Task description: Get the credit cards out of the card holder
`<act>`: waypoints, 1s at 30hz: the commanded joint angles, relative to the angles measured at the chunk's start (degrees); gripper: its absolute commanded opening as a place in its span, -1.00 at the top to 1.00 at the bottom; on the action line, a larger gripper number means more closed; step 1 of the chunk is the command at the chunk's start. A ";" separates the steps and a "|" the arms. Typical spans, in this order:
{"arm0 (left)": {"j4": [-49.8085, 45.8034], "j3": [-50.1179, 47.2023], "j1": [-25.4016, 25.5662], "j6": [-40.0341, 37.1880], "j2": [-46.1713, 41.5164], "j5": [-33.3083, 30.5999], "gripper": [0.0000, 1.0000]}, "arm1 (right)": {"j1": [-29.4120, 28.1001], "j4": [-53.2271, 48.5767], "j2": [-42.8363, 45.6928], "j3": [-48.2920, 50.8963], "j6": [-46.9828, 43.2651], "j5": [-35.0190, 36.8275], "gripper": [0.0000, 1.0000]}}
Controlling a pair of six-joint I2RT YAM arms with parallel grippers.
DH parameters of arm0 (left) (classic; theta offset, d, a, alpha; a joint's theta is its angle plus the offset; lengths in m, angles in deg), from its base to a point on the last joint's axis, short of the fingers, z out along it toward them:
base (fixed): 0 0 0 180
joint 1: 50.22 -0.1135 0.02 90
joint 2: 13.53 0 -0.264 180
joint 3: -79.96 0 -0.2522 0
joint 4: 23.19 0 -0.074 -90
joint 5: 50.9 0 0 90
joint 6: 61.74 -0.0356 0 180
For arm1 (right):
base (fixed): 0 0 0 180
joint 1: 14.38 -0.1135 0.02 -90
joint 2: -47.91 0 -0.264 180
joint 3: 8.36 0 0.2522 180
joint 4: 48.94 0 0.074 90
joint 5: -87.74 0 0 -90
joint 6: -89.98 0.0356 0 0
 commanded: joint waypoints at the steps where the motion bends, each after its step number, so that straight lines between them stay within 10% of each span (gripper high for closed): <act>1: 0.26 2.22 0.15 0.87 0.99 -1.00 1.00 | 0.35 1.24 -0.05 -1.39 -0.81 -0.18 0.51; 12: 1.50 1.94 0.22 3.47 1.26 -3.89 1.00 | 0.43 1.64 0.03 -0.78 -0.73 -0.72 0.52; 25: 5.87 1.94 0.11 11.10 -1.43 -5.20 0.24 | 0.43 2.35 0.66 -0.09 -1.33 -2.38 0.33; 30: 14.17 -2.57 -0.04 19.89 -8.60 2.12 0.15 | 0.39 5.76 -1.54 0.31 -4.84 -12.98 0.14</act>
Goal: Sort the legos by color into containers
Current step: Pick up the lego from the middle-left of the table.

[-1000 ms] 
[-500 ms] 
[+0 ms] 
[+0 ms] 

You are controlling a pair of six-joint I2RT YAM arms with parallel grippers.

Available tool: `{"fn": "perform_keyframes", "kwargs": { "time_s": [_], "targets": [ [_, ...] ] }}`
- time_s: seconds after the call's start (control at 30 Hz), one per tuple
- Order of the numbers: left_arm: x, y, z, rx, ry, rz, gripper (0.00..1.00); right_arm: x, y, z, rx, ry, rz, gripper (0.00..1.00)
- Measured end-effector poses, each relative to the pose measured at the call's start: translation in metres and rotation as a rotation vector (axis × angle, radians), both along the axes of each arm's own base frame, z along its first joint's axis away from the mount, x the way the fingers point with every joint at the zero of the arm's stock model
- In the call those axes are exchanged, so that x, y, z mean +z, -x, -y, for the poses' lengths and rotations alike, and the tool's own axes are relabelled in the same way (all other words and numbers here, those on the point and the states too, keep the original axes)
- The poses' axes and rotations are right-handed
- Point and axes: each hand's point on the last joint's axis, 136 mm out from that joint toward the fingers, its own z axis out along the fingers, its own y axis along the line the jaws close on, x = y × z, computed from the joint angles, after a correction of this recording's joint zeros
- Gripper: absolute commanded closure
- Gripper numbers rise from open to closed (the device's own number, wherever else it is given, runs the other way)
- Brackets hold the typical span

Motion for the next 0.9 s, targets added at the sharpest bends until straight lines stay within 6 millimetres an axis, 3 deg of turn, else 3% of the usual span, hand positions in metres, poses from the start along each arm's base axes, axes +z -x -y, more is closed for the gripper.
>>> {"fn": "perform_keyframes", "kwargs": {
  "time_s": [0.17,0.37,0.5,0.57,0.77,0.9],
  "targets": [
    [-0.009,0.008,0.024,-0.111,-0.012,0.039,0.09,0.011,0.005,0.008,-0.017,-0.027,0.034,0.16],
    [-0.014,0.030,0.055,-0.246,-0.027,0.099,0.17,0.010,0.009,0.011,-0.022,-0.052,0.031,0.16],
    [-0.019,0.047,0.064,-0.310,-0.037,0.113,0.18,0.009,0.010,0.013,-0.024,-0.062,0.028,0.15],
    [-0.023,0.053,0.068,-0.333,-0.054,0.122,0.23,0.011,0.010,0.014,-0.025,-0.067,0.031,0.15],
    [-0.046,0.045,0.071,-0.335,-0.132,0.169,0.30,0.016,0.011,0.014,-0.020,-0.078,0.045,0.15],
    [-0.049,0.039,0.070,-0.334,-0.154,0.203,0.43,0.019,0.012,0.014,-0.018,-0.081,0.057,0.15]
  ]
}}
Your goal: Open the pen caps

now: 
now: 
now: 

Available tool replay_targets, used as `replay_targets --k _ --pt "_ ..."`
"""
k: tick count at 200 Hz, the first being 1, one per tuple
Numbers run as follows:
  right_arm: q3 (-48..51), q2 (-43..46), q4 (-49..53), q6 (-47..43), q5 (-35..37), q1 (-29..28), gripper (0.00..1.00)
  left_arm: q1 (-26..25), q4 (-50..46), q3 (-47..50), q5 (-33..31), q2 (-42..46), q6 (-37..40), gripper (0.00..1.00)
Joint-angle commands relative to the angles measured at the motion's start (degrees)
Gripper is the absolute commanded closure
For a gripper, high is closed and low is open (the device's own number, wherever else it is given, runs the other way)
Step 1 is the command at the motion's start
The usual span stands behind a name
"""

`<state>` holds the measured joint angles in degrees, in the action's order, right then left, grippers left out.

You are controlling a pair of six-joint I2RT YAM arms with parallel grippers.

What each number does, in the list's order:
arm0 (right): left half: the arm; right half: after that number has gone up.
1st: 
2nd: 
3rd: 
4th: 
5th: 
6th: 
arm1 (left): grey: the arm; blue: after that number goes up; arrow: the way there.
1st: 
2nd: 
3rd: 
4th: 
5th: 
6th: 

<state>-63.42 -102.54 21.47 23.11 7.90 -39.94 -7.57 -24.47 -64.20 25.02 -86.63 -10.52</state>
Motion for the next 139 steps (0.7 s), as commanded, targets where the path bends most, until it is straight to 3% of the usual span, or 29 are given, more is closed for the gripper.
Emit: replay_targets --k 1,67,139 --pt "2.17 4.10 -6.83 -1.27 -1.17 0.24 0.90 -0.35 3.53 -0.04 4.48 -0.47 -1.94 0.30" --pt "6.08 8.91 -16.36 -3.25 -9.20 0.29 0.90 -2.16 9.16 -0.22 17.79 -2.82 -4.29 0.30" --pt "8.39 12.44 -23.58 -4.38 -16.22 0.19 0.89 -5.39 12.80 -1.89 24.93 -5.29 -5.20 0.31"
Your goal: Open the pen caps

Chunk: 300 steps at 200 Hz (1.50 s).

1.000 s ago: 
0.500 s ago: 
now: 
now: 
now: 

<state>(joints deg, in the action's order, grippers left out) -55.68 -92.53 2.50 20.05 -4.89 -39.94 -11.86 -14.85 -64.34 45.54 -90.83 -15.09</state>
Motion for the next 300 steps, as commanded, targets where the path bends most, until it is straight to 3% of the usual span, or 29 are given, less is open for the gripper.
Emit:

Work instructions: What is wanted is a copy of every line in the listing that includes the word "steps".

Response to this exercise:
`<act>`: waypoints, 1s at 30hz: the commanded joint angles, relative to the angles measured at the chunk's start (degrees); gripper: its absolute commanded opening as a place in its span, -1.00 at the top to 1.00 at the bottom; on the action line, a larger gripper number means more closed; step 1 of the chunk is the command at the chunk's start. A ";" separates the steps and a "|" the arms. Typical spans, in this order:
 commanded: joint waypoints at the steps where the motion bends, each after its step number, so that straight lines between them stay within 10% of each span (gripper high for closed): <act>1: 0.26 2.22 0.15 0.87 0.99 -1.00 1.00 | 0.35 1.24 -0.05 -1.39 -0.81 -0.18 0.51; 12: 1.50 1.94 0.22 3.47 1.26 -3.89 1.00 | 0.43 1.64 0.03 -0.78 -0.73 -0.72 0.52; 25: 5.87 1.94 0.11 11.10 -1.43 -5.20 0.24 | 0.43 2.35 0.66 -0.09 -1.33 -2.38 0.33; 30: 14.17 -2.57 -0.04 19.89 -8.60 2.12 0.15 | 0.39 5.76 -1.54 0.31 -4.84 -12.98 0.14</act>
Motion for the next 139 steps (0.7 s), as commanded, targets where the path bends most, until it is straight to 3% of the usual span, or 29 are given, more is closed for the gripper.
Chunk: 300 steps at 200 Hz (1.50 s).
Motion for the next 300 steps, as commanded, targets where the path bends most, until it is straight to 3% of the usual span, or 29 are given, less is open for the gripper.

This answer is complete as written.